The data.
● ● ● ● ●

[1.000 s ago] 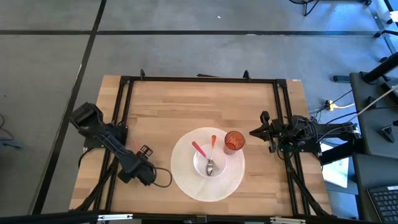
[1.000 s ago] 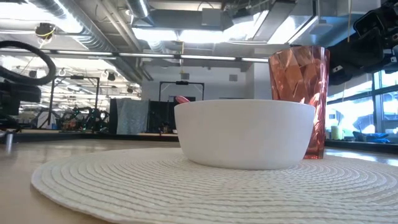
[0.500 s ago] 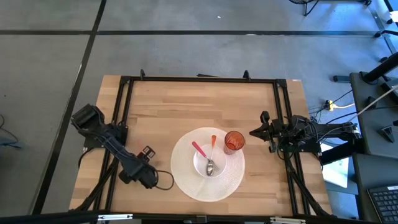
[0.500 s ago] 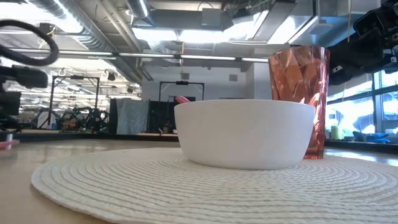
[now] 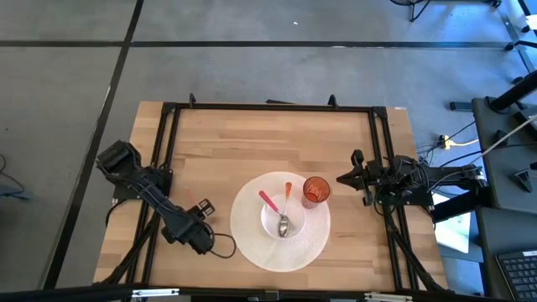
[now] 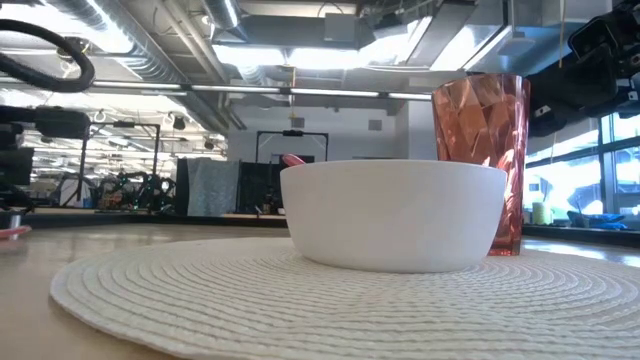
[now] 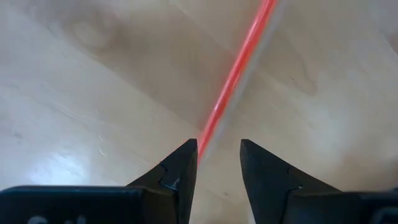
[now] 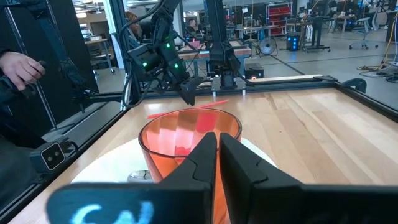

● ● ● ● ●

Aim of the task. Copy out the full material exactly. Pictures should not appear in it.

Exercise solution.
[1.000 s ago] 
[1.000 s ago] 
[0.500 s ago] 
[0.500 s ago] 
[now] 
[now] 
[now] 
[now] 

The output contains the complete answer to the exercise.